Why would you think you need to create a port forward? This is a simple nat.. You do not need to port forward anything.

User6buinf43

@johnpoz said in Losing inter-VLAN connection after 30 seconds with one gateway and multiple NICs:

@User6buinf43 said in Losing inter-VLAN connection after 30 seconds with one gateway and multiple NICs:

I tried changing "NAT Reflection mode for port forwards" from "disabled" to "Pure NAT"

Why would you think you need to create a port forward? This is a simple nat.. You do not need to port forward anything.

I wasn't clear on how these options fit together so I was just trying anything that seems like it could affect this.

User6buinf43

I've also tried disabling the Outbound NAT rule and creating a 1:1 NAT rule:

Interface: VLAN 8
Address Family: IPv4
External subnet IP: 192.168.8.88
Internal IP: 192.168.7.2
Destination: 192.168.8.3

But the result is the same as with the Outbound NAT rule, the connection enters ComputerC as 192.168.8.88, but disappears from there.

johnpoz

@User6buinf43

If you sniff on this device and see traffic coming from pfsense IP address on this network, and this device does not send an answer back - that is not on pfsense, that is on the device..

Here.. I created an outbound nat to my linux box running on my 192.168.2 network (wlan). from my lan network 192.168.9

You can see when I ssh from my 192.168.9.100 box to 192.168.2.13, it is natted to my pfsense IP on the 192.168.2 network 192.168.2.253

Here is the wireshark of the above packet capture

you can see the syn, and the box sending syn,ack back to 192.168.2.253 (pfsense ip on this wlan network as I call it).. And then starting the ssh conversation figuring out what cipher to use, etc.

But if you see pfsense send the syn, to the correct IP and mac.. And you don't get a syn,ack back - that is on the box your sshing too..

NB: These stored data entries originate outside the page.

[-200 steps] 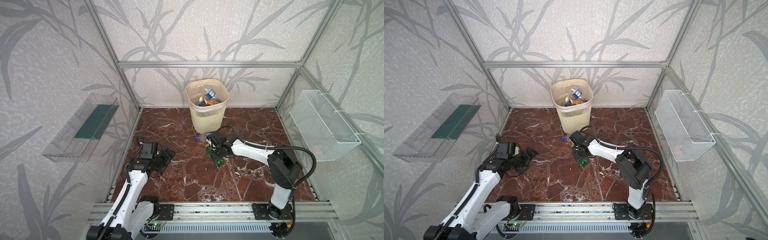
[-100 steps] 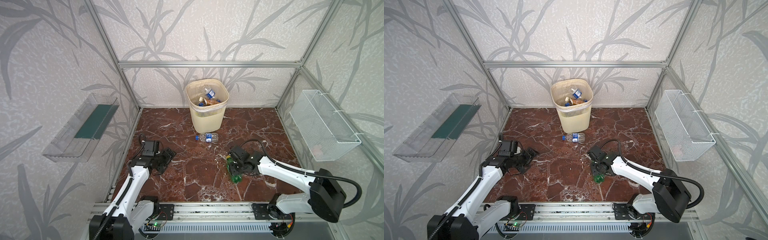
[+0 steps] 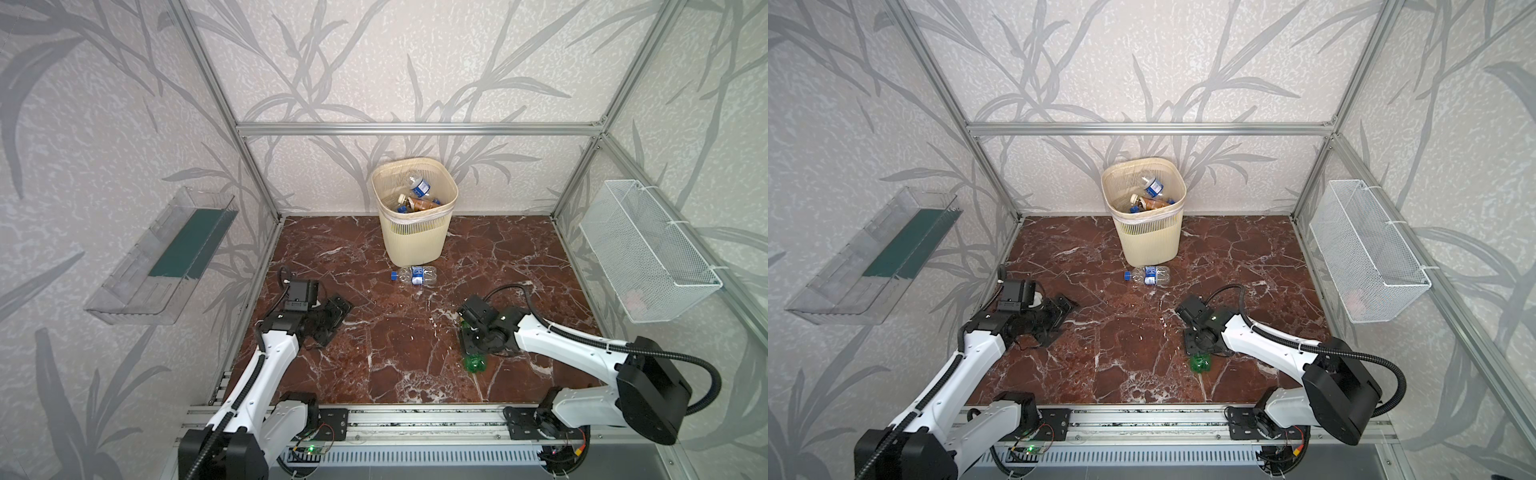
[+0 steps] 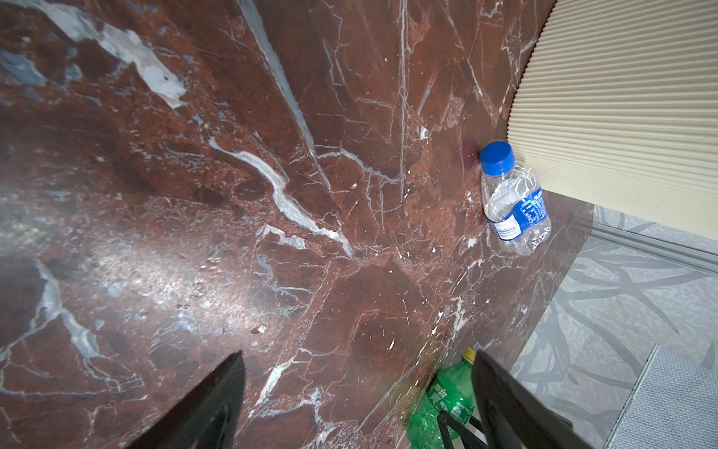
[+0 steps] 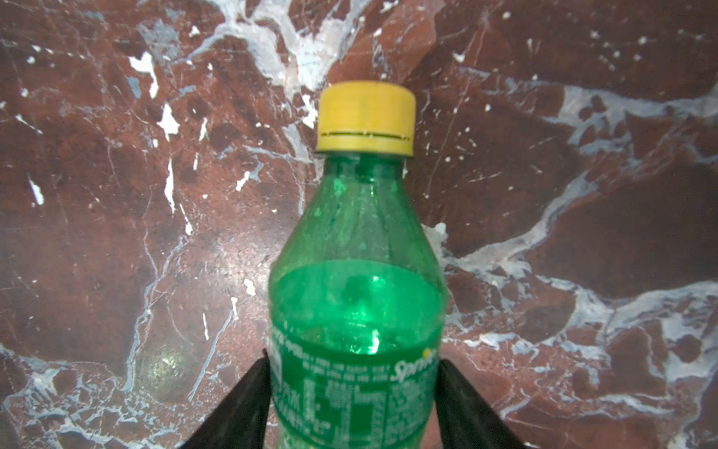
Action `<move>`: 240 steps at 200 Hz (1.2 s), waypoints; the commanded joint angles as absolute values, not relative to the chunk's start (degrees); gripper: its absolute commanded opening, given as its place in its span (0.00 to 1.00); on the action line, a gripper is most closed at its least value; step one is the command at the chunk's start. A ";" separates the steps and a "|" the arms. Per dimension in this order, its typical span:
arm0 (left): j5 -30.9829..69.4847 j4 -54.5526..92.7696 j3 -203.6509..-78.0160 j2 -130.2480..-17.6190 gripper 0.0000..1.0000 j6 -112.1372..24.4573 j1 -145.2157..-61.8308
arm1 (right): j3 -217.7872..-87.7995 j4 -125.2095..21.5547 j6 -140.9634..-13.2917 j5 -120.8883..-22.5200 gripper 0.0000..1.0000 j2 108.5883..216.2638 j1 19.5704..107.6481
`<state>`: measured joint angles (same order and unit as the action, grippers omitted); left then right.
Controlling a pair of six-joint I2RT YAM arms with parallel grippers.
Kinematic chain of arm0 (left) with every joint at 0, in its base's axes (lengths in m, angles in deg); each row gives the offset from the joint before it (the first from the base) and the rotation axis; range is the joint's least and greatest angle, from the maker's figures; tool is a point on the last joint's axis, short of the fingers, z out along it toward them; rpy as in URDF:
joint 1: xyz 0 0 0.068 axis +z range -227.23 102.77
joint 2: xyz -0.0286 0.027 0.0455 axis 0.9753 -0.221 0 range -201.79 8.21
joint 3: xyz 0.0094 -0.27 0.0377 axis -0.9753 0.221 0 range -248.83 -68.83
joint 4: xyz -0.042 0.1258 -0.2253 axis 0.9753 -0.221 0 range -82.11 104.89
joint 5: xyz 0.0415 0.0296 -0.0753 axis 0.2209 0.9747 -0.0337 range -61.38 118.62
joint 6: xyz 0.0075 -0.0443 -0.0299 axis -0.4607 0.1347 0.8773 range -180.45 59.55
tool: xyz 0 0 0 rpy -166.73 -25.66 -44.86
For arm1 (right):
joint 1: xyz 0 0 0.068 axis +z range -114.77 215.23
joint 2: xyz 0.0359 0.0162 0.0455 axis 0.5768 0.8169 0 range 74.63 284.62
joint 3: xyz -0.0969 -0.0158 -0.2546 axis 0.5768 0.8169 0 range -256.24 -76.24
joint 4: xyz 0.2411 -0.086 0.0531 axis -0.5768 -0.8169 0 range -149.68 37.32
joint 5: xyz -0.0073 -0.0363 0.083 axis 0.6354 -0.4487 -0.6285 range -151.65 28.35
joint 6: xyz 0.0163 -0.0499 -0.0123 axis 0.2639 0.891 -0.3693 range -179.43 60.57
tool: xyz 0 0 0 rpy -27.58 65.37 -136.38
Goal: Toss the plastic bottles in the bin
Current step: 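Close the right gripper on the Sprite bottle and drag it nearer the robot, then lift the Sprite bottle over the bin with the right gripper and release it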
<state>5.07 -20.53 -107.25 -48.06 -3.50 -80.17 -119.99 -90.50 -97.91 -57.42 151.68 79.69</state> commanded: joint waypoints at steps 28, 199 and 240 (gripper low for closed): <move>6.52 -21.53 -108.02 -46.19 0.91 -3.90 -79.96 | -119.76 -91.31 -97.88 -57.56 0.67 152.39 79.76; 6.87 -21.67 -107.76 -46.61 0.91 -3.41 -79.96 | -114.97 -83.82 -98.35 -60.43 0.54 145.87 77.90; 6.51 -21.92 -108.36 -47.34 0.91 -3.42 -79.91 | -111.01 -77.63 -101.37 -61.33 0.53 133.34 74.88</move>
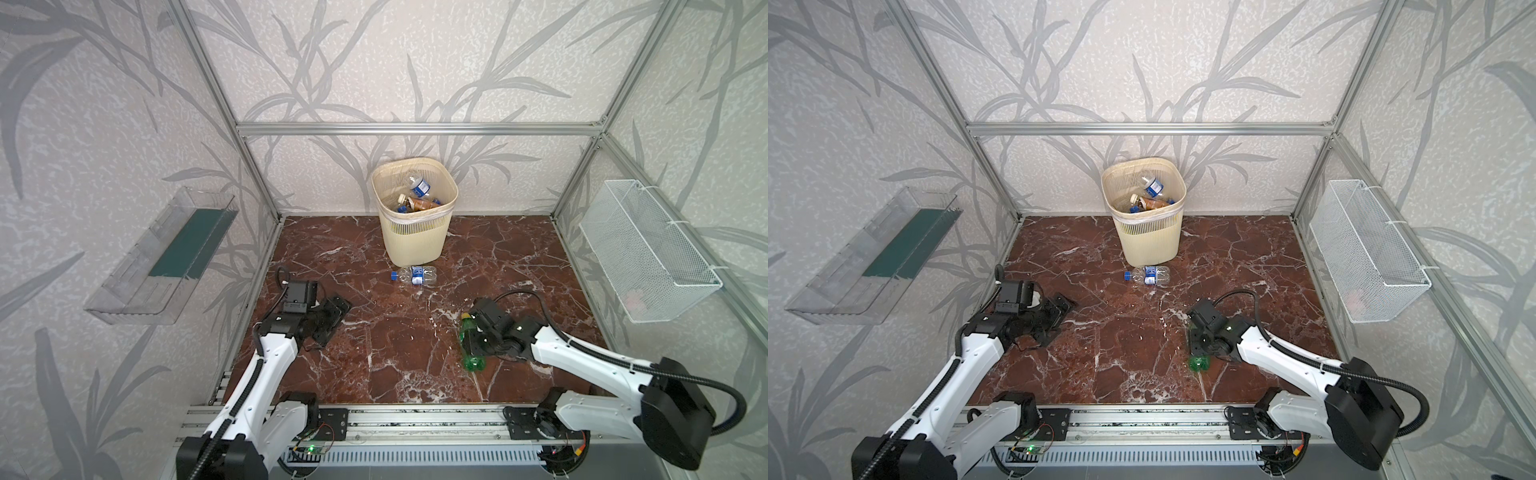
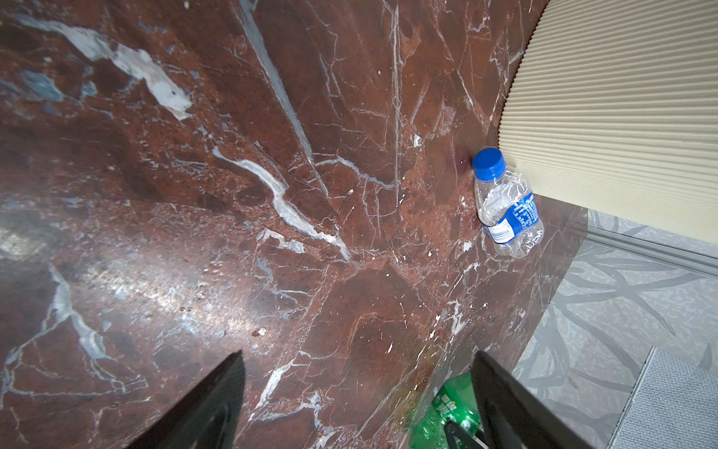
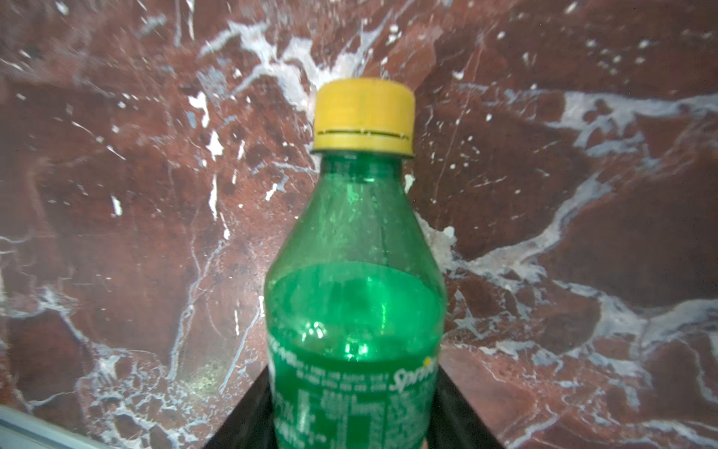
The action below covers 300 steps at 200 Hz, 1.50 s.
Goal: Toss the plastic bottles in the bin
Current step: 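Lift the Sprite bottle over the bin with the right gripper and release it, then lower the right gripper onto the clear blue-labelled water bottle and grasp it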
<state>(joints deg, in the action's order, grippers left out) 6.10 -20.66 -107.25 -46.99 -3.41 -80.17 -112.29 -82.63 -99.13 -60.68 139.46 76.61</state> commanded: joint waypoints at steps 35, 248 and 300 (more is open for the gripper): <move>6.22 -23.03 -109.40 -48.11 0.91 -4.16 -79.89 | -110.63 -73.57 -101.76 -63.29 0.53 125.19 71.20; 7.11 -21.59 -111.59 -47.71 0.91 -3.76 -78.99 | -124.07 -73.59 -101.82 -67.78 0.94 134.95 60.86; 5.29 -21.97 -111.88 -49.35 0.91 -4.42 -78.99 | -116.20 -62.99 -119.81 -68.31 0.90 139.86 64.35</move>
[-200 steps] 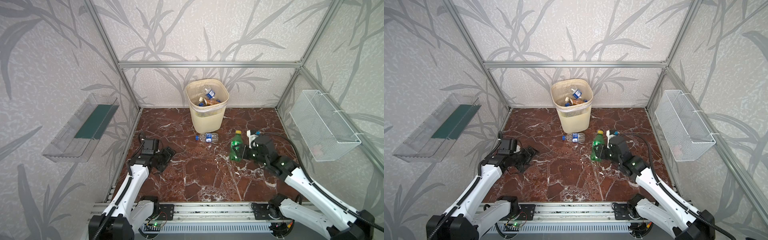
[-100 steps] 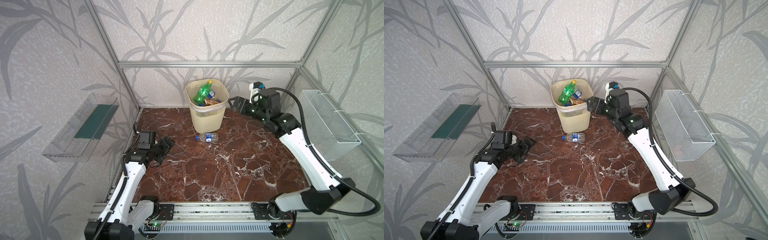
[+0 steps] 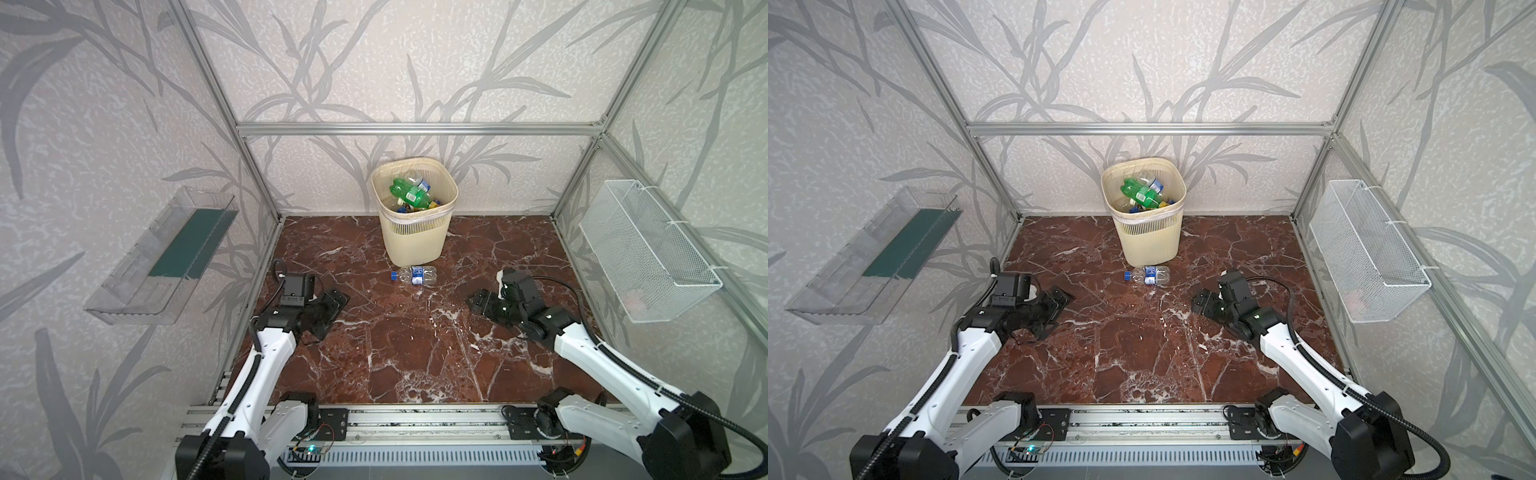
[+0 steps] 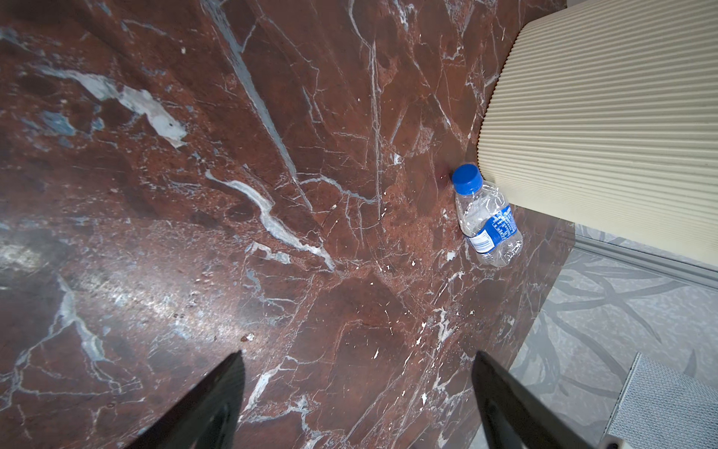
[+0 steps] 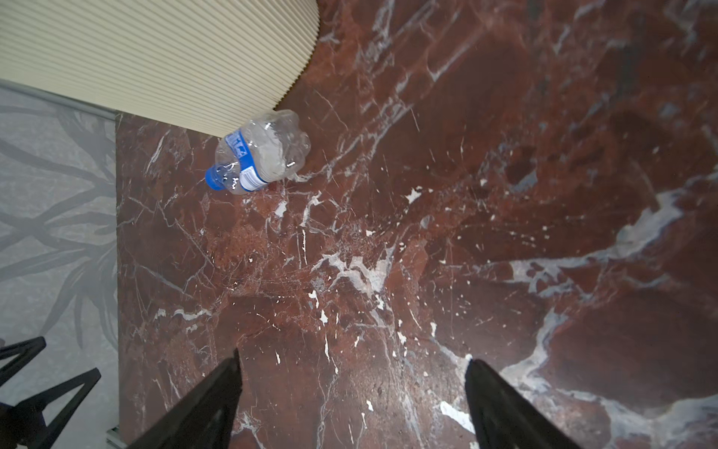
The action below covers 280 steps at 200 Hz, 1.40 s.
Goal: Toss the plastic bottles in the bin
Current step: 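Lower the right gripper onto the clear blue-labelled water bottle and grasp it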
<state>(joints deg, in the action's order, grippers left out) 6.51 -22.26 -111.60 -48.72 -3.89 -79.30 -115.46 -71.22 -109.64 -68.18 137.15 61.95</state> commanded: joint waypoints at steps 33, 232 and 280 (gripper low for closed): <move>5.15 -22.33 -111.14 -48.07 0.91 -4.29 -78.99 | -118.78 -59.98 -126.07 -68.42 0.89 147.37 66.41; 6.12 -23.35 -108.64 -41.98 0.91 -2.44 -78.99 | -134.86 -49.02 -148.90 -62.01 0.87 176.81 71.97; 6.12 -23.52 -108.68 -42.05 0.91 -2.56 -78.98 | -138.93 -48.26 -150.85 -61.70 0.86 181.13 72.11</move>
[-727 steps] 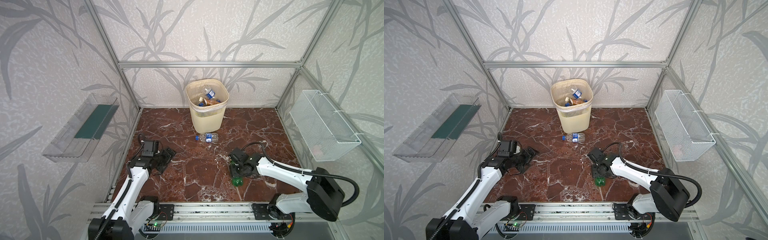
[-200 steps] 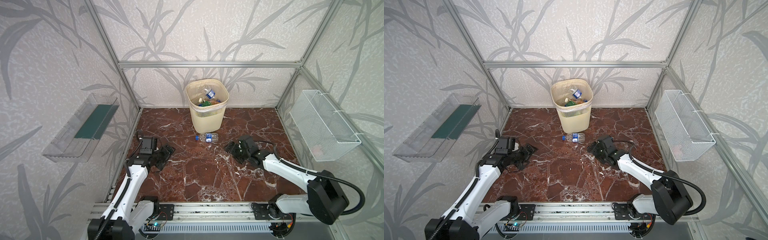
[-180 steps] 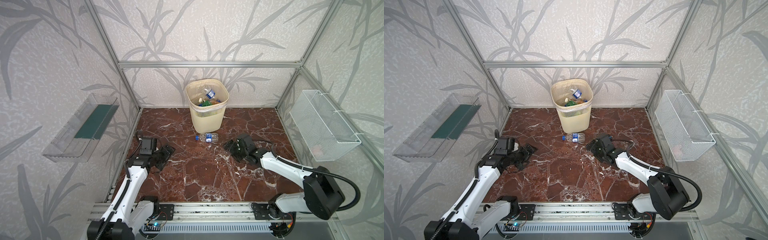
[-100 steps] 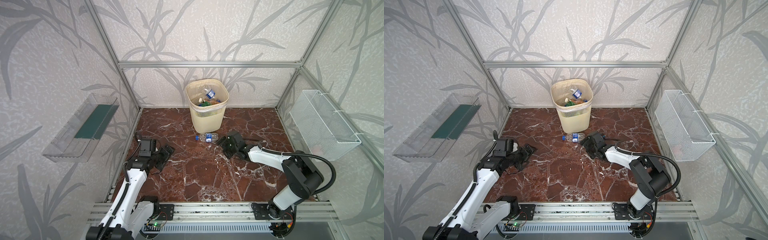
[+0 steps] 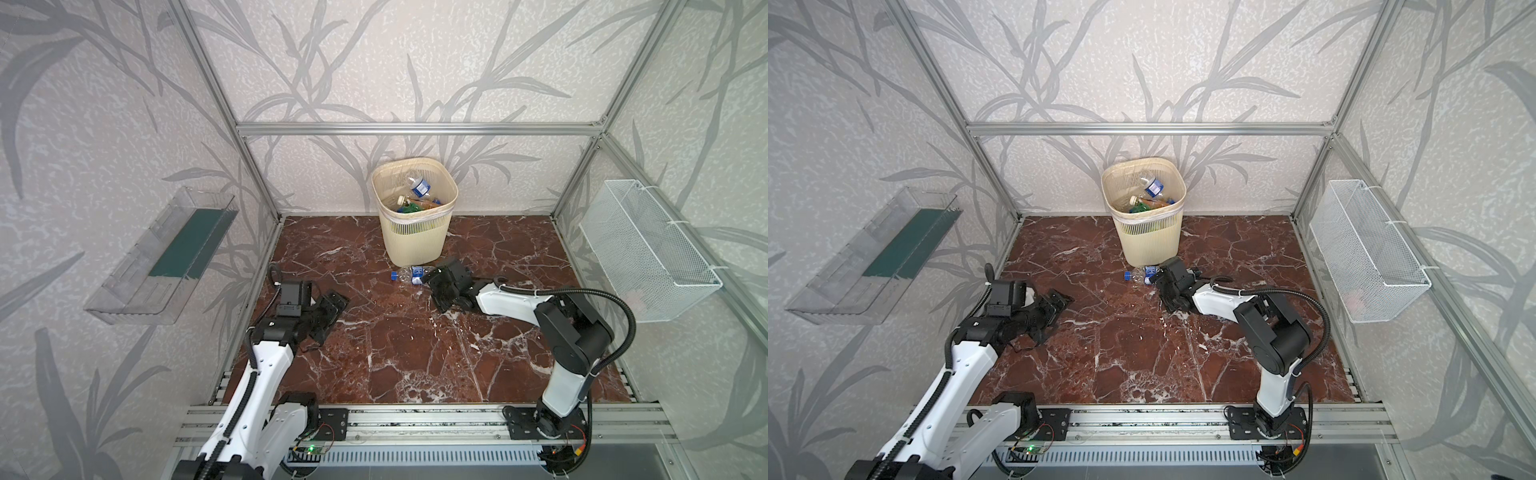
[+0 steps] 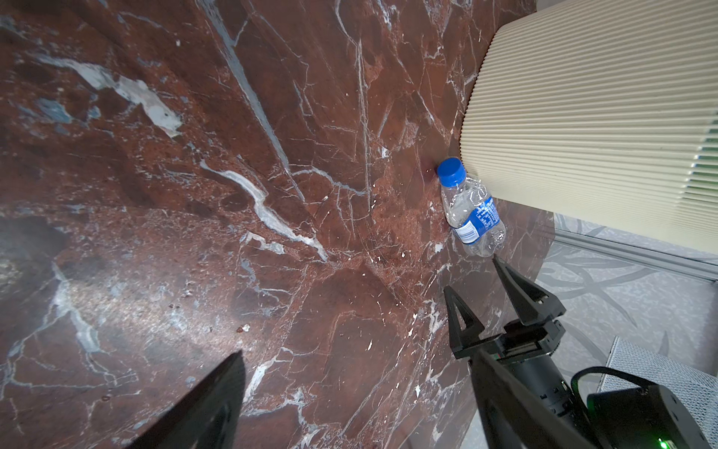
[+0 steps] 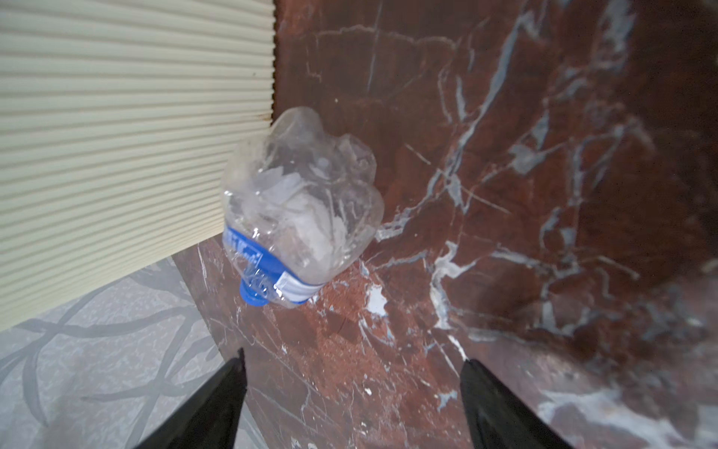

edit: I know remove the nat, and when I talk to that 2.13 device from my 9.100 device, you can see its answer to 192.168.9.100 is actually sent to pfsense mac of its 192.168.2.253 IP.. ie its gateway to get off the 2 network..

User6buinf43

Thank you @johnpoz and @viragomann! I changed the Outbound NAT rule Translation Address from 192.168.8.88 to VLAN 8 address and this worked! ComputerC sees the connection as coming from the pfSense IP 192.168.8.1. I didn't understand that the address had to be the address of pfSense, not some arbitrarily chosen address.

viragomann

@User6buinf43
You can use any free IP for masquerading in fact, but you have to assign it to the respective pfSense interface. Otherwise ARP will not work for it.

I advised you to select VLAN 8 address before, however. There is no plausible reason to use any other.